The primary objective was to include 30% of patients in clinical trials testing a targeted therapy and, therefore, the primary outcome was the proportion of patients to whom a targeted therapy could be offered.
For the primary endpoint, the analyses were done on the overall population registered for the trial.
A total of 423 patients was included, and biopsy samples were obtained from 407 ( metastatic breast cancer was not found in four ).
CGH array and Sanger sequencing were feasible in 283 ( 67% ) and 297 ( 70% ) patients, respectively.

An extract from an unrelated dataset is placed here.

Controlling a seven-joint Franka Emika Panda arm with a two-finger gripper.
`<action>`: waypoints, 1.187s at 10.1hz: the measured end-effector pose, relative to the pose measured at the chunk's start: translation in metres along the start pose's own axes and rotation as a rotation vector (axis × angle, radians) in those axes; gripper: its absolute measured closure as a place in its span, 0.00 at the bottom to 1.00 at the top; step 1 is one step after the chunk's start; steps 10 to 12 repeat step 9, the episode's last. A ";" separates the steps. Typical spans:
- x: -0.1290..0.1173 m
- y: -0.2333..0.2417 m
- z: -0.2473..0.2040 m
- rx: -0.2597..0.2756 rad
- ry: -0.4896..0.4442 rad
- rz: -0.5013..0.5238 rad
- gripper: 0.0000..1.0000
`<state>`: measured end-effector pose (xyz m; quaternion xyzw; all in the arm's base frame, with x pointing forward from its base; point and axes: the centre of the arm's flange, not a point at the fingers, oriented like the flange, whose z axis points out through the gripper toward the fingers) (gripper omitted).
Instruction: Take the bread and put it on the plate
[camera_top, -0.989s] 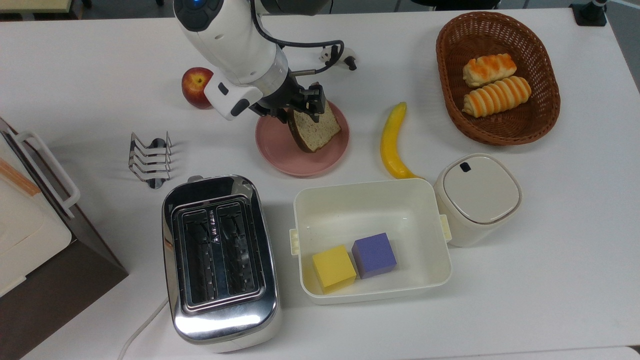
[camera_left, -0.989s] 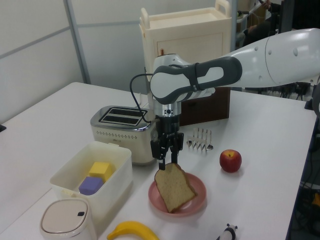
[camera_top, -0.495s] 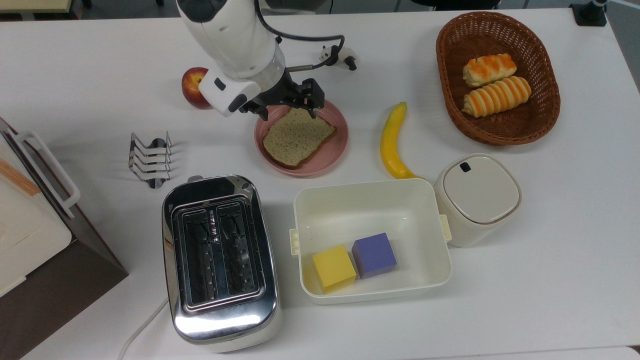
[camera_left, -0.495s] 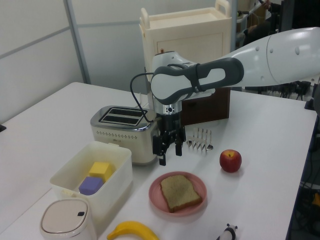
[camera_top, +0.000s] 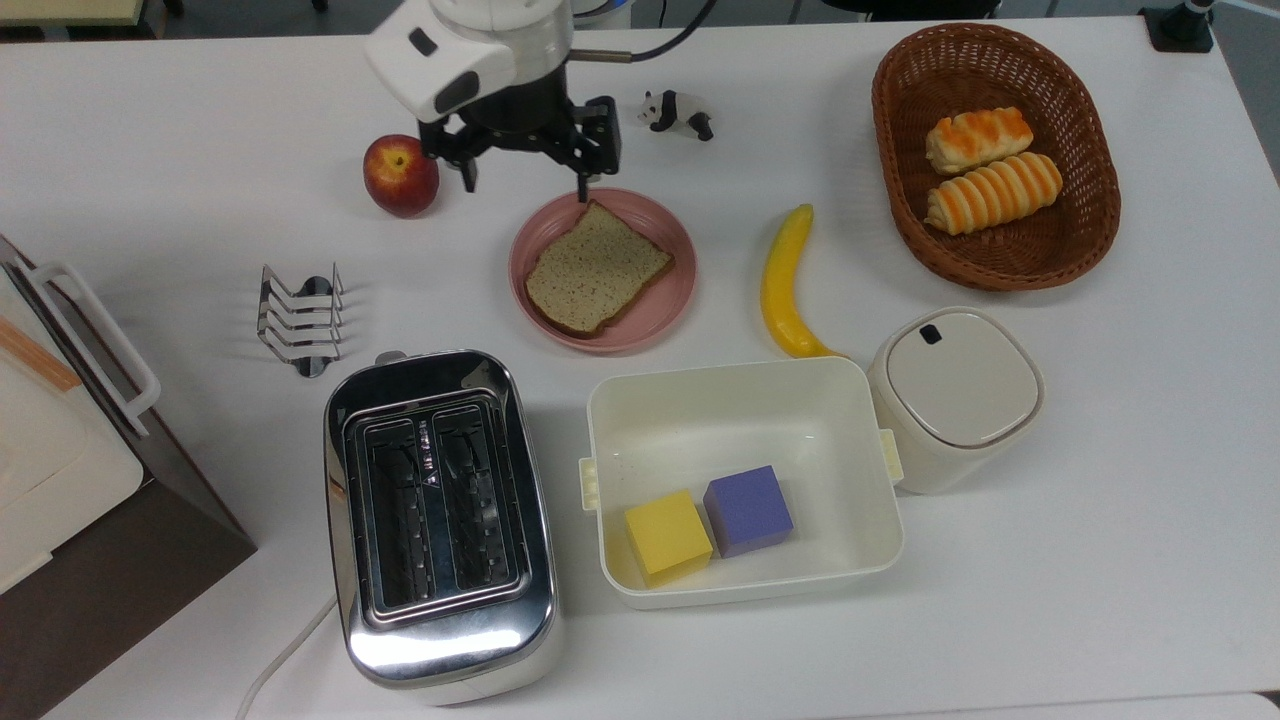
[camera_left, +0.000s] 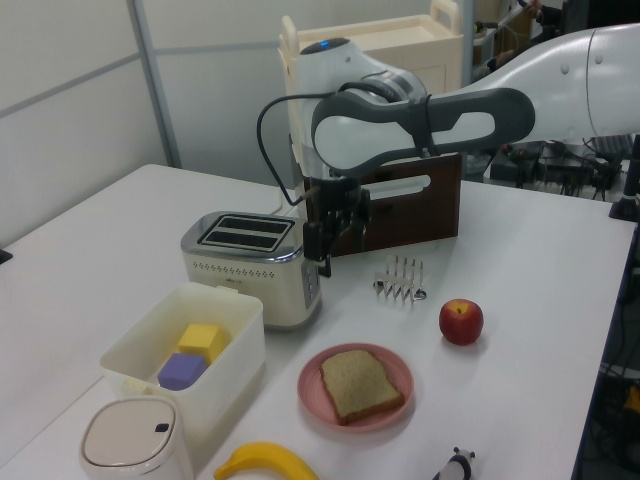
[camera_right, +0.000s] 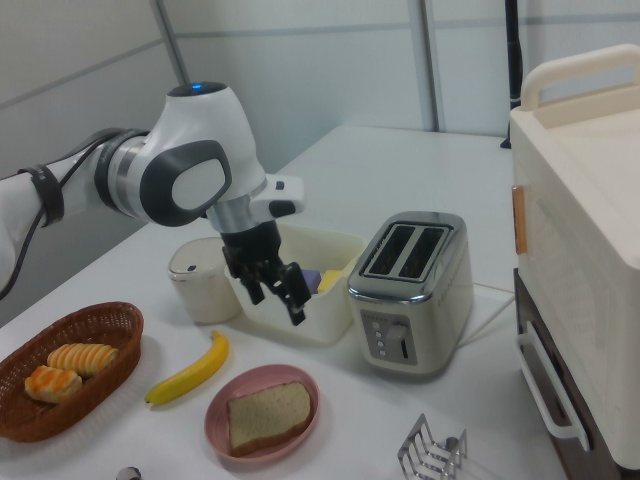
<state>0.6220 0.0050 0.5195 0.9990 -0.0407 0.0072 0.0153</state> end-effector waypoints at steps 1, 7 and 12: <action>0.003 0.012 -0.009 -0.019 0.019 0.013 0.00; -0.007 0.054 -0.058 -0.020 0.042 0.074 0.00; -0.012 0.055 -0.062 -0.020 0.028 0.077 0.00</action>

A targetable genomic alteration was identified in 195 ( 46% ) patients, most frequently in PIK3CA ( 74 [ 25% ] of 297 identified genomic alterations ), CCND1 ( 53 [ 19% ] ), and FGFR1 ( 36 [ 13% ] ).
117 ( 39% ) of 297 patients with genomic tests available presented with rare genomic alterations ( defined as occurring in less than 5% of the general population ), including AKT1 mutations, and EGFR, MDM2, FGFR2, AKT2, IGF1R, and MET high-level amplifications.
Therapy could be personalised in 55 ( 13% ) of 423 patients. Of the 43 patients who were assessable and received targeted therapy, four ( 9% ) had an objective response, and nine others ( 21% ) had stable disease for more than 16 weeks.
Serious ( grade 3 or higher ) adverse events related to biopsy were reported in four ( 1% ) of enrolled patients, including pneumothorax ( grade 3, one patient ), pain ( grade 3, one patient ), haematoma ( grade 3, one patient ), and haemorrhagic shock ( grade 3, one patient ).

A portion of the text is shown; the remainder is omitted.